## DIRECTIONS FOR THIS TASK:
Where "brown" occurs in a line of the entries below, copy that line.

[Entries taken from a collection]
━━━

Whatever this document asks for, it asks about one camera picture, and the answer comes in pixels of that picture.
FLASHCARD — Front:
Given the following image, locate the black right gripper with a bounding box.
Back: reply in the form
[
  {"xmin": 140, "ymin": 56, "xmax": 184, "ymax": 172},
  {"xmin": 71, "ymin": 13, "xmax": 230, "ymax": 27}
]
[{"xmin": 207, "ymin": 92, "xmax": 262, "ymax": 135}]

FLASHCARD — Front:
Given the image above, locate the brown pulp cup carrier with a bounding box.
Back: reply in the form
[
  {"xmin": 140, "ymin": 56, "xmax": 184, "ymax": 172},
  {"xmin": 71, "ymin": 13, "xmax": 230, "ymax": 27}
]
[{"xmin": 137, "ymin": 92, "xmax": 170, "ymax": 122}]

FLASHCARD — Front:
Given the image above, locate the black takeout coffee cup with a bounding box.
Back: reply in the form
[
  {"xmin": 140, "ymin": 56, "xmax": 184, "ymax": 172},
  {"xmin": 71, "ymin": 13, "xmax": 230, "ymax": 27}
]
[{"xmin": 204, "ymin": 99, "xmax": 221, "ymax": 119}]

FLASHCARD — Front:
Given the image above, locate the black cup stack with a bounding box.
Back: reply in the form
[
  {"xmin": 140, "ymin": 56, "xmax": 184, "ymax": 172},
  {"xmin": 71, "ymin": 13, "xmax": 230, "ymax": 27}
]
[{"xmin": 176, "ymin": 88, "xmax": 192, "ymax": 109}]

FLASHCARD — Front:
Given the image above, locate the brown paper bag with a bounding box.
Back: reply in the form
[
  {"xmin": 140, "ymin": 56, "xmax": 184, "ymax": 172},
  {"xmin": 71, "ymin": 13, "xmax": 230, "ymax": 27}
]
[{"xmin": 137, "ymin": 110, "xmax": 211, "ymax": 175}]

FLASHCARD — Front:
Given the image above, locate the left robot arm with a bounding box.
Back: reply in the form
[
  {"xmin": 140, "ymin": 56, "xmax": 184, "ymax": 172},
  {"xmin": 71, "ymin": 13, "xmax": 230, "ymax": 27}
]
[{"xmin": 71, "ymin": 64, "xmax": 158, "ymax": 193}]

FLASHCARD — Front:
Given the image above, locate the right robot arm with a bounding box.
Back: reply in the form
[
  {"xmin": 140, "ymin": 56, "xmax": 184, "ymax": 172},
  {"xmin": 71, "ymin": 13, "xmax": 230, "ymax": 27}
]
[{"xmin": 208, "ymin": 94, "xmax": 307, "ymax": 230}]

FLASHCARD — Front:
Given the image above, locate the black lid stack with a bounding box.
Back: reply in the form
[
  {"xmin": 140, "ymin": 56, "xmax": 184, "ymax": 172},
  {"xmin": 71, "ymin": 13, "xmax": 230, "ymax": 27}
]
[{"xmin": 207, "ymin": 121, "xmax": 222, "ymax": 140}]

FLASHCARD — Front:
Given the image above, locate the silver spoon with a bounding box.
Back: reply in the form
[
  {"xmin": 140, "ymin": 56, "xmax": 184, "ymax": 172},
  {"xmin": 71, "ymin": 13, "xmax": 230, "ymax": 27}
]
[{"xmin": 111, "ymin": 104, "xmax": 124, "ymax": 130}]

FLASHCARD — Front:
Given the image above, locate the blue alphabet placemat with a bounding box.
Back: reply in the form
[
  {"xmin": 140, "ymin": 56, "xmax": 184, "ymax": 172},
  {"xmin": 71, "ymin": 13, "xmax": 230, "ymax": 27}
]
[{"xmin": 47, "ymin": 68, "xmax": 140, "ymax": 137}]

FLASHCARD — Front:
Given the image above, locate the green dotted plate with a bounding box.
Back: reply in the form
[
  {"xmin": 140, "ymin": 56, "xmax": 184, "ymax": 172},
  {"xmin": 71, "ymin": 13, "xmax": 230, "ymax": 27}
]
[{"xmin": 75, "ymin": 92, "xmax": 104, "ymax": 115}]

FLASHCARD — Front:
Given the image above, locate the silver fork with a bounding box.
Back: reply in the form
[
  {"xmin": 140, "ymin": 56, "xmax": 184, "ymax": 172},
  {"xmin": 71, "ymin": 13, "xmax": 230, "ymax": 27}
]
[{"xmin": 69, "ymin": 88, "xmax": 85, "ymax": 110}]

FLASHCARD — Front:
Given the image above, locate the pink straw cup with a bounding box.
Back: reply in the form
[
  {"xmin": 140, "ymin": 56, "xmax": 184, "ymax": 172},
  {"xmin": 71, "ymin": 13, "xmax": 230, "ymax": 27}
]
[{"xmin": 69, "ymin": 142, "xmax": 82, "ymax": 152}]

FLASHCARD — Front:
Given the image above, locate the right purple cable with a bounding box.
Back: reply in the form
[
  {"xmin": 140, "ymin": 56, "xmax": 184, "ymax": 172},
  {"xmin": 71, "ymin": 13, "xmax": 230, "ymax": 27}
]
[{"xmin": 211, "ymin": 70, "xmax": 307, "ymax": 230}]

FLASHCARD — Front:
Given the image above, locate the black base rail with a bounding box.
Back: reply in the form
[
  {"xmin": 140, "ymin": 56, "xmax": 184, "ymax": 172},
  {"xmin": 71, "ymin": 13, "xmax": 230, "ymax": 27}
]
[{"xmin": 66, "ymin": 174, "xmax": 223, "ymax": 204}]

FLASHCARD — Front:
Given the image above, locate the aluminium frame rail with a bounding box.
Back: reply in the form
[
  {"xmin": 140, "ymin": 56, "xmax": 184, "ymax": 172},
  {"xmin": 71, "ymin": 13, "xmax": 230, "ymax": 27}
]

━━━

## REPLY:
Given the image above, locate the brown pulp cup carrier with a bounding box.
Given the image above, locate the brown paper bag with a bounding box.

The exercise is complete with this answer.